Demokrat Parti’nin yeniden canlanışı

DYP (Doğru Yol  Partisi) 2. Olağanüstü Büyük Kongresini 27 Mayıs Pazar günü topluyor. Bu toplantı Demokrat Parti’nin yeniden canlanışı olacaktır.                          

 

Bilindiği gibi Mehmet Ağar ve Erkan Mumcu iki partinin birleştiklerini ve adının da Demokrat Parti olacağını bildirmişlerdi. Ancak iki parti bu birlikteliğinin nikahını topladıkları Parti Olağanüstü Kongrelerinde alacakları kararla ile kıyacaklardı. İşte DYP bu nikahın yüzüğünü 27 Mayıs günü aldı ve ANAP’ı beklemeye başladı. ANAP ise, 2 Haziran günü yüzüğünü alacak ve Demokrat Parti’ye teslim  olacaktır. Bu bekleyiş gerçek demokratlar arasında beklenen bir özlemdi.

 

Büyük Anadolu Oteli’nde yapılan Olağanüstü Kongresi’nde alınan karala DYP ismini Demokrat Parti olarak değiştirdi. Böylece demokrat parti aradan gecen uzun yıllar sonucunda yeniden canlandı ve siyaset hayatına katıldı.

 

1960 yılını iyi bilenler hatırlarlar. Demokrat Parti Genel Başkanı ve Başbakan Adnan Menderes 26 Mayıs’ta Eskişehir’de idi.

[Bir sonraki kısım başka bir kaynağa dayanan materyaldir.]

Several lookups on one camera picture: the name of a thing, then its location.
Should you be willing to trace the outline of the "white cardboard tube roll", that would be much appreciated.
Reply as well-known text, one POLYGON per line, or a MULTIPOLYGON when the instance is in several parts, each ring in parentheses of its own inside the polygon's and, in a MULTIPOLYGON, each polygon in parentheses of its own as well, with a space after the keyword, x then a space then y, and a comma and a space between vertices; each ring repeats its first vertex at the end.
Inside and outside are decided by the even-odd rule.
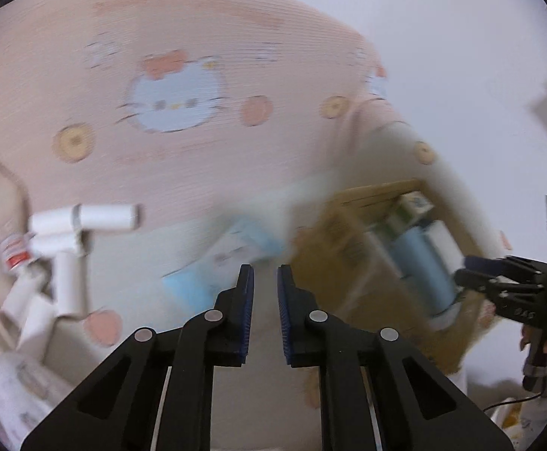
POLYGON ((57 316, 73 320, 88 314, 85 260, 71 251, 61 251, 53 259, 53 295, 57 316))

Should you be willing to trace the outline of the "white paper roll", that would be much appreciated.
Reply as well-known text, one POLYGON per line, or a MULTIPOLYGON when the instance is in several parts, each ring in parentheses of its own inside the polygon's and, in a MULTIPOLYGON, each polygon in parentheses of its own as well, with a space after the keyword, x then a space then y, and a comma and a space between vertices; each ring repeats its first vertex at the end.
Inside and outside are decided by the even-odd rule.
POLYGON ((132 231, 140 224, 138 205, 80 204, 31 215, 29 229, 39 235, 81 231, 132 231))

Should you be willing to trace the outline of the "white lower left roll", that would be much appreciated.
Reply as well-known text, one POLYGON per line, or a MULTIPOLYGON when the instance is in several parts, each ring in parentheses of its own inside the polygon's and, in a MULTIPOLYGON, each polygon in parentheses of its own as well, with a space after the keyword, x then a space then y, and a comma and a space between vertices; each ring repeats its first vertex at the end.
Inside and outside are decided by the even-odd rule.
POLYGON ((50 374, 27 355, 0 355, 0 424, 11 447, 20 449, 27 435, 53 409, 50 374))

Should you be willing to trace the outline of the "green white cartoon box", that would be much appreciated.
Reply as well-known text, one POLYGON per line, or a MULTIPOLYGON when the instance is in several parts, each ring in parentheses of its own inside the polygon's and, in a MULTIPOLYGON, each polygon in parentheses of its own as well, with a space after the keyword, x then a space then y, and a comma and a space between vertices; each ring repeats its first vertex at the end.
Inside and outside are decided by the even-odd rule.
POLYGON ((434 209, 434 204, 421 191, 409 191, 400 196, 399 207, 409 217, 422 217, 434 209))

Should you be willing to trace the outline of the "light blue tissue pack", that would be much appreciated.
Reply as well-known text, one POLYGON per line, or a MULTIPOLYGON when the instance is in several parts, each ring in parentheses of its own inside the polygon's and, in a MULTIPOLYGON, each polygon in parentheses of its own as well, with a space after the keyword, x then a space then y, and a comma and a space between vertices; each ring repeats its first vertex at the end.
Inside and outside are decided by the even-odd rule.
POLYGON ((282 243, 259 222, 240 217, 198 260, 162 278, 165 292, 195 315, 210 310, 220 292, 236 285, 243 265, 279 256, 282 243))

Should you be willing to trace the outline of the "white standing roll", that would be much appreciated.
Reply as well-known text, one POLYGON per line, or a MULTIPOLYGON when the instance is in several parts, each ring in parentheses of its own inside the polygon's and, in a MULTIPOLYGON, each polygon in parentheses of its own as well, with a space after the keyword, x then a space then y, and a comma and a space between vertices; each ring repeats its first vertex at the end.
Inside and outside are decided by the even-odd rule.
POLYGON ((39 293, 47 283, 47 274, 31 269, 17 273, 17 280, 0 307, 2 313, 17 328, 22 328, 27 320, 27 311, 32 298, 39 293))

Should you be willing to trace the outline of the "brown cardboard box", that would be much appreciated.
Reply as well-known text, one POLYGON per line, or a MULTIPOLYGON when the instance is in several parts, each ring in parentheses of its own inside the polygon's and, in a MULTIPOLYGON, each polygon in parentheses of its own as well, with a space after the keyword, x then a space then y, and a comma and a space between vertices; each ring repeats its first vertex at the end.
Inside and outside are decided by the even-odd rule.
POLYGON ((475 201, 407 179, 333 194, 289 264, 321 310, 358 329, 392 327, 452 375, 494 318, 453 275, 467 256, 504 253, 475 201))

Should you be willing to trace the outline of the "white roll near wrapper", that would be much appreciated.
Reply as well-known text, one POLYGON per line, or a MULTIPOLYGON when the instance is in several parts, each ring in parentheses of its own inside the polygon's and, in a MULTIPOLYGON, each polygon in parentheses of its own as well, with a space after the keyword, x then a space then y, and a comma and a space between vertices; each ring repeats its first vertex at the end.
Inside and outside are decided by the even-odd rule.
POLYGON ((29 247, 35 257, 51 259, 59 253, 75 254, 84 257, 86 250, 82 236, 77 232, 34 235, 29 239, 29 247))

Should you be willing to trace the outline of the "white red label packet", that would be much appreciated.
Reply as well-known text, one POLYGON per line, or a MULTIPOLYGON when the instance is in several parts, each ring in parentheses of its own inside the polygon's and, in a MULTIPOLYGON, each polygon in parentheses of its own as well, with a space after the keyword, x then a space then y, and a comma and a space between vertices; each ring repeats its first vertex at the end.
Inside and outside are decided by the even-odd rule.
POLYGON ((13 233, 0 241, 0 259, 7 273, 25 267, 34 261, 27 237, 21 233, 13 233))

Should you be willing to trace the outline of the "pink Hello Kitty blanket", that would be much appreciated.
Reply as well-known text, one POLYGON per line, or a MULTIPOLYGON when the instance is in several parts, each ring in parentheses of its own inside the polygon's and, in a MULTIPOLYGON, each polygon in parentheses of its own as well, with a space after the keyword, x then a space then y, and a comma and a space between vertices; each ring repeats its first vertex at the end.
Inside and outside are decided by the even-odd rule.
MULTIPOLYGON (((277 270, 338 191, 407 179, 475 201, 388 102, 375 48, 294 0, 14 0, 0 8, 0 241, 37 212, 138 205, 132 231, 81 231, 84 319, 60 318, 53 259, 20 329, 0 313, 0 355, 50 374, 53 411, 141 328, 193 315, 162 278, 240 217, 283 245, 249 265, 254 298, 239 368, 214 370, 208 450, 325 450, 319 372, 283 352, 277 270)), ((11 447, 0 424, 0 449, 11 447)))

Yanında basın müdürü Altemur Kılıç ve bazı danışmanları vardı.

 

Yüksek rütbeli bazı komutanlar da yemekte hazır bulunuyordu. Başbakanın yaptıklarından emin olduğu için çevresindeki yalancı gülücüklerden hiç alınmıyor, aksine o zamanın meşhur marşı olan Gençlik Marşı’nı yüksek sesle yemek masasında okuyordu. Ama bilmiyordu ki, 26 Mayıs gecesinin sonunda Türkiye siyaseti bir anda değişiverecekti.

 

Eskişehir Şeker Fabrikası’nda yenilen bu yemeğin tatlı bir yerinde gelen telefonla boğazlarda düğümlenip kaldı. Demokrat Partili Meclis Başkanı Refik Koraltan, Başbakana, İstanbul’da prof.ların başlattığı bir yürüyüşü söylüyordu.

 

İşte o ana kadar devamlı yumuşak ifadelerle konuşan Menderes, sert ve diken kısa bir konuşma yaparak masada serin rüzgarların esmesine yol açmış oldu. Bu konuşma Basın Yayın Müdürü Altemur Kılıç beyi rahatsız etmişti. Aynı zamanda masada başka gazetecilerde bulunduğu için haber çabucak İstanbul’a ulaşmıştı. Radyoda yayınlanırsa bu çok kötü sonuçlar doğurabilirdi. İstanbul sıkı yönetin uygulaması içindeydi. Daha sonra ihtilâl komitesinde görev alan Binbaşı Ahmet Yıldız’dan rica edilerek, bu konuşmanın yayınlanmamasını, yayın müdürü rica etti

 

İhtilâl hazırlığının bittiğini bilen sıkıyönetim komutanı bu isteği “tamam” diyerek geçiştiriverdi. Bu saat, Demokrat Parti siyasi hayatının sonu olarak göründü. Menderes’in yine sakin hali devam ediyordu ama, Altemur Kılıç bey rahatsızdı. Bu rahatsızlık eden durum, sabah başbakana gelen telefonla daha iyi anlaşıldı. İhtilâl yapılmış, ordu idareyi ele almı?tı.

 

Başbakanın, “neler oluyor” diye telefon ettiği bakanlar cevap bile veremiyordu. O da Eskişehir’den Kütahya’ya geçerek, siyasi yaşamına son verilen yere varmış oldu. Kütahya’da vilayete el koyan bir albay tarafından garnizona götürülerek, burada tutuklandı. Buradan da, Albay Muhsin Batur tarafından tutuklanarak, Yassıaday’a bir dada dönmemek üzere götürüldü.

 

Tam kırk yedi yıl evvel Ankara’da, CHP üyelerinden bir avukatın şikayeti ve açtığı dava ile beş yıl genel kurul toplantısı yapmadı gerekçesi ile Demokrat Parti kapatılmıştı. Hem de kıs bir duruşmanın ardından. İşte şimdi tam kırk yedi yıl sonra demokrat parti yeniden yeşermektedir. Şimdi Demokrat Parti, eskilerden dersini iyi alarak yeşeriyor.

 

Artık, Demokrat Parti’nin tek bir düşüncesi var, bu ülkeyi siyasi kaosların içerisinden çekip çıkarmak.

 

Artık, Demokrat Parti meydanları “Cumhuriyet Mitingi” diye dolduranların bağırtılarından vatanı kurtarmak için var.